[Exercise brief]: Tell how many lines below include the word "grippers". Only the number should appear.

[Data supplied]:

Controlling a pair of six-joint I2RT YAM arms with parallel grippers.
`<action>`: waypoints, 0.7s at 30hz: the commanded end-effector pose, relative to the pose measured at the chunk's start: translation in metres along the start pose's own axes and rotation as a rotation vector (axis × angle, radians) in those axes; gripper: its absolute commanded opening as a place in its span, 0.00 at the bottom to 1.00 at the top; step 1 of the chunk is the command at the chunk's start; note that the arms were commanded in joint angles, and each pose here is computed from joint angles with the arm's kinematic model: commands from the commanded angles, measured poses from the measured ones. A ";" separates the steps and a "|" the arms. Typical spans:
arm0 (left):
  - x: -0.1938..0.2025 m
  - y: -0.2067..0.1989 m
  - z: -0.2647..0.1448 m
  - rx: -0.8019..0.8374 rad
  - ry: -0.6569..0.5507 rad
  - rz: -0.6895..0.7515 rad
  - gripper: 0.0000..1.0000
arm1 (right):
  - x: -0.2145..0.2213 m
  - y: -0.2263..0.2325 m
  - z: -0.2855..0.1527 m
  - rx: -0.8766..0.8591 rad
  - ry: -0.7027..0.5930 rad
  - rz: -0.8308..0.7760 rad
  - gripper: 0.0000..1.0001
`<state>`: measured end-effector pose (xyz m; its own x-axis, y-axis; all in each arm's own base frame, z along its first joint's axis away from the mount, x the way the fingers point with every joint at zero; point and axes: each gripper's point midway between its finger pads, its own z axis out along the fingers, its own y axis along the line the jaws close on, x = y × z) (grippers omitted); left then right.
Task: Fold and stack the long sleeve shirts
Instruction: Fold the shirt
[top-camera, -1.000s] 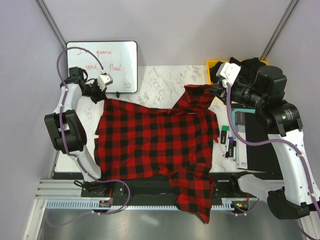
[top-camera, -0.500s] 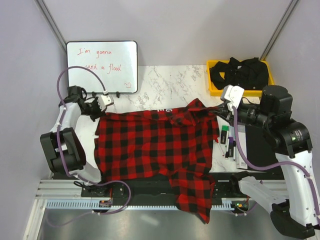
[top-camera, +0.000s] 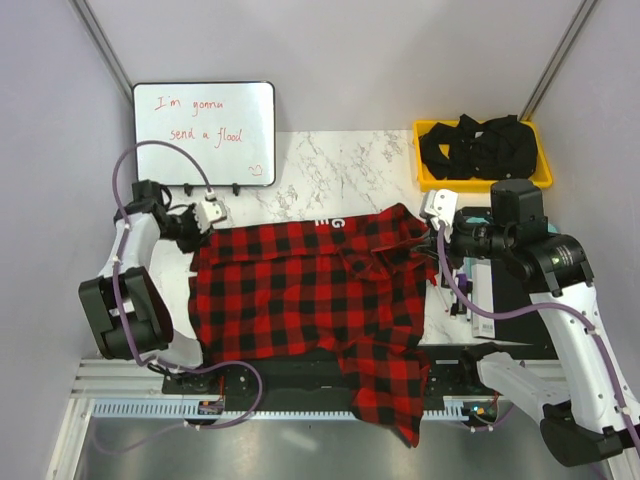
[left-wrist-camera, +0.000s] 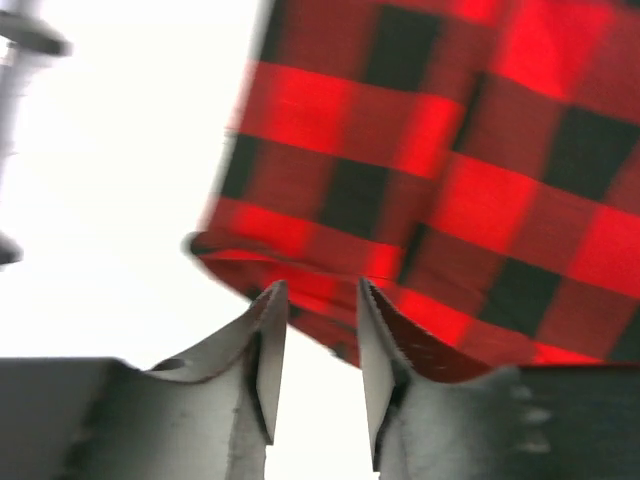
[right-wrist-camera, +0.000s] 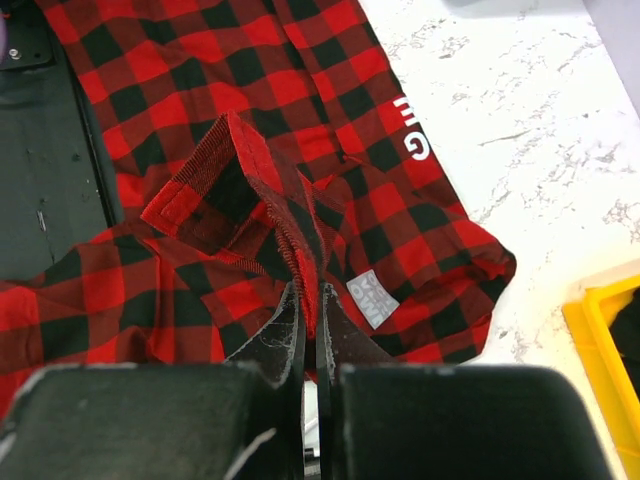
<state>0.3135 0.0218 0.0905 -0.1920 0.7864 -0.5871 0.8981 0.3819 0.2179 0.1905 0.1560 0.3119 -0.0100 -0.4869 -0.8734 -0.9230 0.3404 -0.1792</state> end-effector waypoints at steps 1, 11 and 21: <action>-0.030 0.031 -0.011 -0.029 -0.092 -0.150 0.45 | -0.003 0.003 0.005 -0.049 -0.023 -0.019 0.00; -0.011 0.034 0.026 0.034 0.008 -0.313 0.47 | -0.056 -0.027 -0.003 0.026 -0.115 -0.032 0.00; -0.134 0.059 -0.045 -0.034 -0.361 -0.322 0.69 | -0.067 -0.052 0.040 -0.054 -0.148 0.035 0.00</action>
<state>0.3657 -0.0079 0.1291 -0.4102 0.5563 -0.7227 0.8058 0.5922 -0.0014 0.2435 0.1861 0.3690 0.0197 -0.3720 -0.9280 -0.9200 0.3566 -0.1624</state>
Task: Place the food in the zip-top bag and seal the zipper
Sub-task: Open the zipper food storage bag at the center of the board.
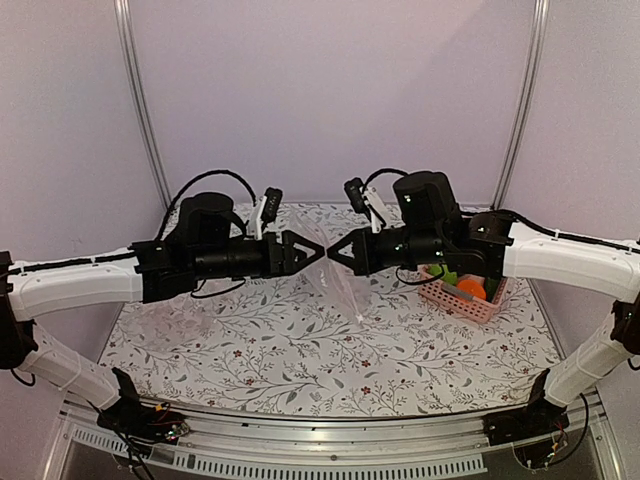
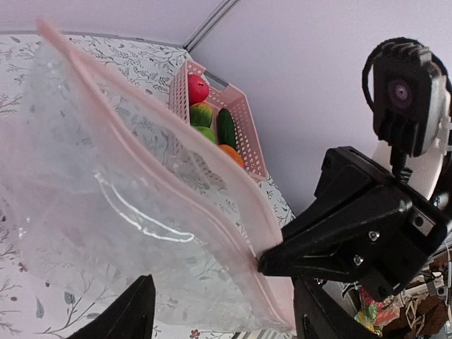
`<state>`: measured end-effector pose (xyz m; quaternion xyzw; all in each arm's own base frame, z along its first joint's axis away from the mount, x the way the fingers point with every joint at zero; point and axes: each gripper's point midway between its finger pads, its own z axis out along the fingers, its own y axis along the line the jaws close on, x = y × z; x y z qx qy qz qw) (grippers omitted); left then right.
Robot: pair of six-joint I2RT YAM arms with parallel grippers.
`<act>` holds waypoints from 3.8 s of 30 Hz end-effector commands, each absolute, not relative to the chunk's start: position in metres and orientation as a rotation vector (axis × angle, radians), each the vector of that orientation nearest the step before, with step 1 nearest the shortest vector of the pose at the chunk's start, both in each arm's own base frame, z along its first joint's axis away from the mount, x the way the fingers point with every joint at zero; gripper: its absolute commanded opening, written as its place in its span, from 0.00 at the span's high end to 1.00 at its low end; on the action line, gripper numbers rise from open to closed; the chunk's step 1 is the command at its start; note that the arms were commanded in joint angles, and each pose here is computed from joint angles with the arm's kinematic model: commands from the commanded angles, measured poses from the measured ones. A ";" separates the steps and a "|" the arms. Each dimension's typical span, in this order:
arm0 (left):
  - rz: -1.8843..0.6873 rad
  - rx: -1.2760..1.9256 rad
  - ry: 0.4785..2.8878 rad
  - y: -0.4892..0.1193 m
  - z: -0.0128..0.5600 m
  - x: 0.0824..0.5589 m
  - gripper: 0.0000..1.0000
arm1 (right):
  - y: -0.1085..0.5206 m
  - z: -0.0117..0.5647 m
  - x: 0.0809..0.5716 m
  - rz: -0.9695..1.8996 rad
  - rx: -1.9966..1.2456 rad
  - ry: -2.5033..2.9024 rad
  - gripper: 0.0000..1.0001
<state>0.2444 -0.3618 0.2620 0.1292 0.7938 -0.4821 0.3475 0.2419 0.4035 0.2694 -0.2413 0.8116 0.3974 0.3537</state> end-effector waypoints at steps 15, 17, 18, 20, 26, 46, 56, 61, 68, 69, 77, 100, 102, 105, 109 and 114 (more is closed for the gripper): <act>-1.236 0.077 2.017 -0.339 0.257 0.274 0.32 | 0.416 0.261 0.224 1.137 -0.715 2.088 1.00; -1.234 0.070 2.019 -0.338 0.257 0.276 0.32 | 0.416 0.260 0.224 1.138 -0.724 2.086 1.00; -1.234 0.067 2.019 -0.338 0.256 0.277 0.31 | 0.416 0.260 0.222 1.138 -0.730 2.087 1.00; -1.237 0.059 2.020 -0.338 0.256 0.279 0.31 | 0.417 0.259 0.221 1.138 -0.740 2.087 1.00; -1.232 0.029 2.032 -0.336 0.251 0.286 0.30 | 0.420 0.257 0.217 1.143 -0.770 2.083 1.00; -1.174 -0.010 2.161 -0.329 0.211 0.288 0.58 | 0.392 0.234 0.250 0.798 -0.629 2.163 1.00; -1.140 -0.051 2.258 -0.309 0.171 0.269 0.64 | 0.391 0.234 0.254 0.773 -0.614 2.171 1.00; -1.164 -0.026 2.219 -0.312 0.184 0.270 0.63 | 0.397 0.233 0.254 0.786 -0.628 2.174 1.00; -1.255 0.040 2.141 -0.332 0.216 0.268 0.38 | 0.401 0.231 0.256 0.788 -0.625 2.178 1.00; -1.258 0.048 2.134 -0.334 0.219 0.268 0.34 | 0.402 0.232 0.256 0.788 -0.624 2.177 1.00; -1.296 0.061 2.175 -0.350 0.201 0.265 0.26 | 0.408 0.225 0.259 0.769 -0.629 2.186 1.00; -1.232 0.015 2.254 -0.345 0.177 0.264 0.95 | 0.379 0.224 0.282 0.546 -0.484 2.200 1.00; -1.193 0.025 2.245 -0.335 0.184 0.266 0.99 | 0.374 0.227 0.284 0.524 -0.459 2.195 1.00; -1.130 0.052 2.256 -0.320 0.193 0.268 1.00 | 0.365 0.235 0.287 0.497 -0.414 2.182 1.00; -1.013 0.182 2.304 -0.303 0.215 0.268 1.00 | 0.350 0.245 0.293 0.487 -0.325 2.179 1.00; -0.888 0.416 2.292 -0.293 0.263 0.259 1.00 | 0.344 0.259 0.290 0.573 -0.257 2.170 1.00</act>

[Task result]: 4